I could feel the relish with which the hands gently picked me up and carressed my glass sides. How lovingly those lips neared mine and brushed so softly and so sweetly. Each kiss was slow and deliberate, filled with longing for more. Yet, it was not long before I was empty. Devoid of the sustenance which had provoked each stroke, each glance from the hands who found me.
My first thought was despair. What purpose did I have now? Was I to be abandoned carelessly, now that I was little more than a shell? Would I be tossed violently, left to become merely shattered pieces of glass? A shiver ran down my thin body and I tried to stand taller, to prove that I could still be used somehow.
For a long time I sat in the sand. Occasionally the hands would reach down and hold me, tip me upside down. But I was empty, there was not a single fulfilling drop left inside of my glass case.
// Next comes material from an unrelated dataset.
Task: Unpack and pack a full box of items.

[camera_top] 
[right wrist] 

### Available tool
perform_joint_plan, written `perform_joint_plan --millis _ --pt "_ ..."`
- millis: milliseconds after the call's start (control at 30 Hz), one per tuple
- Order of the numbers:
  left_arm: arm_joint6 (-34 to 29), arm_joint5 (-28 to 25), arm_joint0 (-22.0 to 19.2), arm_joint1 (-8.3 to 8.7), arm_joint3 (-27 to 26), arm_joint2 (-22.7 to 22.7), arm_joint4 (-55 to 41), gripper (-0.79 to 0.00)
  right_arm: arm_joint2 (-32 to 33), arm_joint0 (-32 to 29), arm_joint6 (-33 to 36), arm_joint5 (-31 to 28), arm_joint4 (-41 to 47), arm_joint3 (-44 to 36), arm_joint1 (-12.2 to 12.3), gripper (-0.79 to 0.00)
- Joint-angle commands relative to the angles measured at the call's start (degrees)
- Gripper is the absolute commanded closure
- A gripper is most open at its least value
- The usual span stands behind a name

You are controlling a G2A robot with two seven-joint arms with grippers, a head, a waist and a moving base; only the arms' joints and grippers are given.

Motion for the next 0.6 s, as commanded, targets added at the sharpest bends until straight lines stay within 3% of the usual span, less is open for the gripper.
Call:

It was one such day when the once smooth hands which were now cracked and dry from the neverending sun reached down and picked me up again. But this time I was not kissed, was not tipped over and thrown carelessly back into the sand. Instead, something rough with grains of salt was forced into my mouth and through my neck. It sat inside of me like a soldier waiting for orders. No order was given. Yet the wrinkled hands began to move, and I watched the sand drift past as I was carried down the length of the beach.
With a swift motion, the hands were gone and I was flying, flying into the waves. Water drifted up over me and filled me, but the cloth stayed obediently inside of me as we began our journey through the currents.